Albert Hayhurst

Personal information
- Born: 17 September 1905 Birdwell, Yorkshire, England
- Died: 8 November 1991 (aged 86) Reading, Berkshire, England
- Height: 6 ft 0 in (183 cm)
- Batting: Right-handed
- Bowling: Right-arm fast-medium

Domestic team information
- 1948–1953: Buckinghamshire
- 1934–1935: Warwickshire

Career statistics
| Competition | First-class |
| Matches | 7 |
| Runs scored | 98 |
| Batting average | 12.25 |
| 100s/50s | –/– |
| Top score | 42 |
| Balls bowled | 833 |
| Wickets | 12 |
| Bowling average | 38.08 |
| 5 wickets in innings | – |
| 10 wickets in match | – |
| Best bowling | 4/120 |
| Catches/stumpings | 2/– |
- Source: Cricinfo, 14 May 2011

= Albert Hayhurst =

English footballer and cricketer

Albert Hayhurst (17 September 1905 – 8 November 1991) was an English cricketer and footballer. Hayhurst was a right-handed batsman who bowled right-arm fast-medium. He was born in Birdwell, Yorkshire.

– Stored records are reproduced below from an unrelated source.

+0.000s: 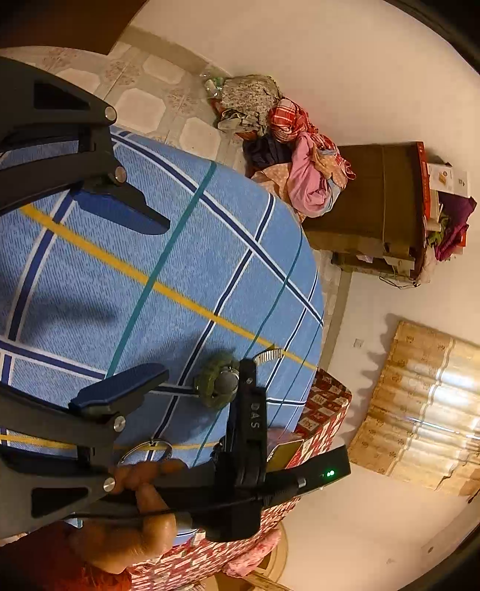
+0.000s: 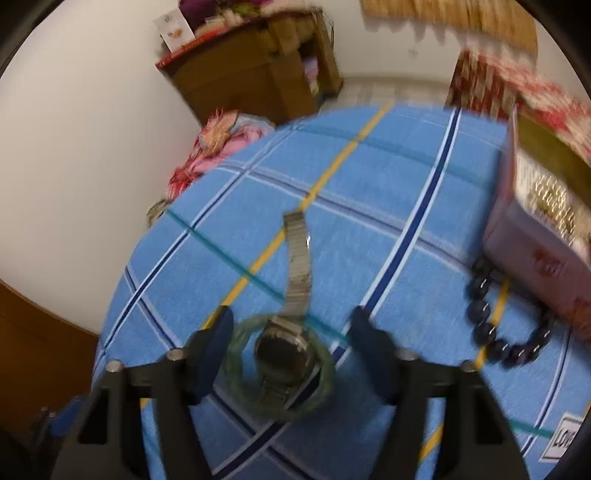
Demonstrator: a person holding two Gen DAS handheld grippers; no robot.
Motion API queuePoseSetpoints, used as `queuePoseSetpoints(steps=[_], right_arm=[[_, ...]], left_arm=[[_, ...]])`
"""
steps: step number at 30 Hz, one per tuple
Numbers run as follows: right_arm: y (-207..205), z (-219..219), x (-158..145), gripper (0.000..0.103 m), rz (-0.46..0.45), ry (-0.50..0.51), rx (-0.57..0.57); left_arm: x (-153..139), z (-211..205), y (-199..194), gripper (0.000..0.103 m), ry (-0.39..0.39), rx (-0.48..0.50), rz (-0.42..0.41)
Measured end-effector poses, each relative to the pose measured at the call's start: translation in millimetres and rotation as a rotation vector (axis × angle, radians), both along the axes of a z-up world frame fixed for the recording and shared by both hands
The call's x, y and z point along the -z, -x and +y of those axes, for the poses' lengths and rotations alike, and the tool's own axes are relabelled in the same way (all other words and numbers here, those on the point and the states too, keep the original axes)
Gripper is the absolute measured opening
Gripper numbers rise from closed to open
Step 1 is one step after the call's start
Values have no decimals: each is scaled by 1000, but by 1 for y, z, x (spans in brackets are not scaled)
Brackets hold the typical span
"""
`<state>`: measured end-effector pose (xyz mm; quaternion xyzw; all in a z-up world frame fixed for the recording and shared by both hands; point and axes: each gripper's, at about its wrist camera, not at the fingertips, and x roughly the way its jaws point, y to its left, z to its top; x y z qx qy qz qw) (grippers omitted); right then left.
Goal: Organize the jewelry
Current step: 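Move the right tool to the green-band watch and grasp it, then lift the watch with the right tool toward the pink tin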
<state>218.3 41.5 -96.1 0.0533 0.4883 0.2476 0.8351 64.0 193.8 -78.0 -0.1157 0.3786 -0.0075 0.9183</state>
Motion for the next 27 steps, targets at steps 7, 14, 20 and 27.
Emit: queuePoseSetpoints(steps=[7,14,20,27], right_arm=[[10,-34,-36,7,-39,-200,48],[23,-37,-72,13,-115,-235,36],[32,-18,-18,43,53,-189,-33],[20,2,3,42,38,-22,5]], left_arm=[[0,3,-1,72,18,-3,-6],[-2,-4,0,72,19,19,-10],[-4,-5,3,72,9,16,-17],[-2,3,1,72,25,3,-13]])
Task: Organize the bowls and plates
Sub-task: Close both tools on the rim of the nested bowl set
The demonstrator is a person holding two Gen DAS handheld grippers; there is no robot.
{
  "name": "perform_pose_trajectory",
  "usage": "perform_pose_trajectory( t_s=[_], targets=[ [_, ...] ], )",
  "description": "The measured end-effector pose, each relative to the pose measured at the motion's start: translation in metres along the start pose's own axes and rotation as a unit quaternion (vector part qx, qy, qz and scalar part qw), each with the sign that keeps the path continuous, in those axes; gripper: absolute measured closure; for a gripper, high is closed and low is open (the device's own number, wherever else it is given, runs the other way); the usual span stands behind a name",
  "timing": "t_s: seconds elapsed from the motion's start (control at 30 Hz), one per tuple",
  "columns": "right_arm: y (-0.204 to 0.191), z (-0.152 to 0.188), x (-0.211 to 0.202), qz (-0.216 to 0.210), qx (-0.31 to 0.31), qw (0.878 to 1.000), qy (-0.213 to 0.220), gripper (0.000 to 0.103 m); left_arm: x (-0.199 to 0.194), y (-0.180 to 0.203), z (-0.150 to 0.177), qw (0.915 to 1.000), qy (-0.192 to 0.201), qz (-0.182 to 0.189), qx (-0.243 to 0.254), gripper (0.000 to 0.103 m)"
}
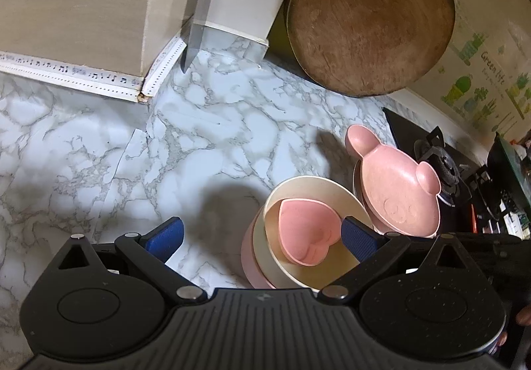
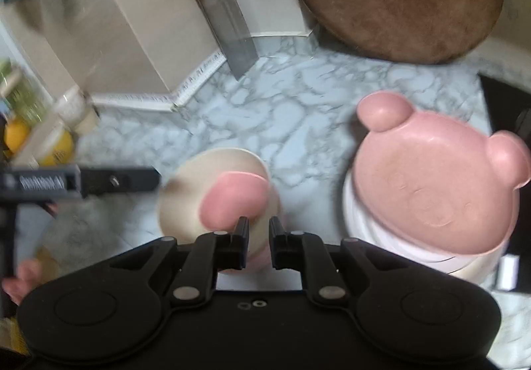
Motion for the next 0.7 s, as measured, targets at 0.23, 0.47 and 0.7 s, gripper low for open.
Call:
perform_pose_trajectory(
  t_s=[0.23,0.47,0.7],
  targets=[
    [0.006,-0.015,0.021,0.019,0.031,0.999,-0.031,0.091,0.025,0.003,-0.002,0.9995,-0.028,-0.014,0.006,0.001],
    [0.005,-0.020,0.038,0.041,0.046,0.996,-0.072,0.090,0.042,0.001,0.002,0.9983,-0.052,-0.026,0.002,0.001],
    [0.009,-0.022,0.054,0.046,0.079,0.990,-0.107,0.089,0.056,-0.005,0.006,0.9963,-0.081,-0.019,-0.024,0.002]
  ],
)
Point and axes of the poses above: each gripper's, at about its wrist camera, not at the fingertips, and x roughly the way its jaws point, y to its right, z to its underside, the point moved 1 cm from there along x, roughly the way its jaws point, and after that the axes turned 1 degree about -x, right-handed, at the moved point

Hayhurst made his first-class debut for Warwickshire against Kent in the 1934 County Championship. He played a further 6 first-class matches, the last coming against Glamorgan in the 1935 County Championship. He scored 98 runs in these matches, at a batting average of 12.25 and a high score of 42. With the ball he took 12 wickets at a bowling average of 38.08, with best figures of 4/120.

Hayhurst was later a Minor counties cricketer for Buckinghamshire, who he debuted for in the 1948 Minor Counties Championship against Staffordshire. He played Minor counties cricket for Buckinghamshire from 1948 to 1953, making 24 appearances.

Outside of cricket he played football for Luton Town and Reading as a centre-half in the Football League. For Reading he made 237 appearances, scoring 12 goals, between 1933 and 1938. He died in Reading, Berkshire on 8 November 1991.